Meta-Biol

• Pathways

Ribonucleotide reductase (RNR (M1M2B)) catalyzes the reduction of adenine, guanine, cytidine, and uridine ribonucleoside 5'-diphosphates (NDPs) to form the corresponding deoxyribonucleoside 5'-diphosphates, coupled to the oxidation of glutaredoxin (Eklund et al. 2001). The enzyme complex is cytosolic (Pontarin et al. 2008). The form of ribonucleotide reductase annotated here is a tetramer of two large (M1) and two small (M2B) subunits (Shao et al. 2004; Zhou et al. 2005). M2B protein is stable throughout the cell cycle, unlike M2, and is induced by TP53 (Guittet et al. 2001; Tanaka et al. 2000). The RNR (M1M2B) complex can thus provide dNDPs for DNA repair in interphase and quiescent cells. Studies of mitochondrial instability in cells from patients deficient in M2 protein indicate that RNR (M1M2B) likewise provides dNDPs for mitochondrial DNA replication (Pontarin et al. 2012). The overall activity of the enzyme is regulated allosterically: ATP binding is stimulatory while dATP binding is inhibitory (Reichard et al. 2000).
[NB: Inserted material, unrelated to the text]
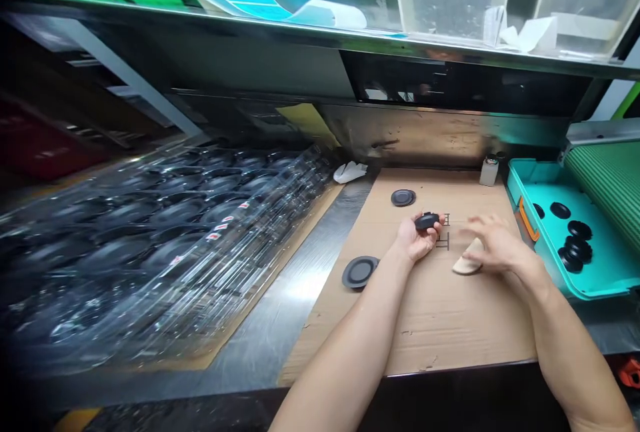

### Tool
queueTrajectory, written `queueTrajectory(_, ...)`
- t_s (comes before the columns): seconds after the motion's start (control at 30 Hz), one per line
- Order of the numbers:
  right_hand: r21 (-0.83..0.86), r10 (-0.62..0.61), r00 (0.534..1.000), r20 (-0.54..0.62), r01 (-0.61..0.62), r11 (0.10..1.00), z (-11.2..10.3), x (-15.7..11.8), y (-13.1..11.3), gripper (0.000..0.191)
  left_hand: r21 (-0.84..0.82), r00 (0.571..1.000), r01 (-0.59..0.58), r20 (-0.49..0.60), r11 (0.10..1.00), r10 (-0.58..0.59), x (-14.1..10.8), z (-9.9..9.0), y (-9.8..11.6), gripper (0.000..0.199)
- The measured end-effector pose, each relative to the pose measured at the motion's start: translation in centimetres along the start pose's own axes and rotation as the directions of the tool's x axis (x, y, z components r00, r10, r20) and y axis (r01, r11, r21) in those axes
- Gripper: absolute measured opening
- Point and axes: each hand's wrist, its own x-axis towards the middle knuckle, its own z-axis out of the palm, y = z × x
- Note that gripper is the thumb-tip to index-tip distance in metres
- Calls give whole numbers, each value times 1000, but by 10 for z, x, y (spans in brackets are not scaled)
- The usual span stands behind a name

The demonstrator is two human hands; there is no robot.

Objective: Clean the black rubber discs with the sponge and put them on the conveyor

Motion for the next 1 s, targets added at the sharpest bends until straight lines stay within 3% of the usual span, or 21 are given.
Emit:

The reducing equivalents needed for ribonucleotide reductase activity can be provided by either of two small proteins, glutaredoxin or thioredoxin (Holmgren 1989; Sun et al. 1998; Zahedi Avval & Holmgren 2009). Both are re-reduced with NADPH as the donor of reducing equivalents. The relative contributions of glutaredoxin and thioredoxin in vivo are unknown.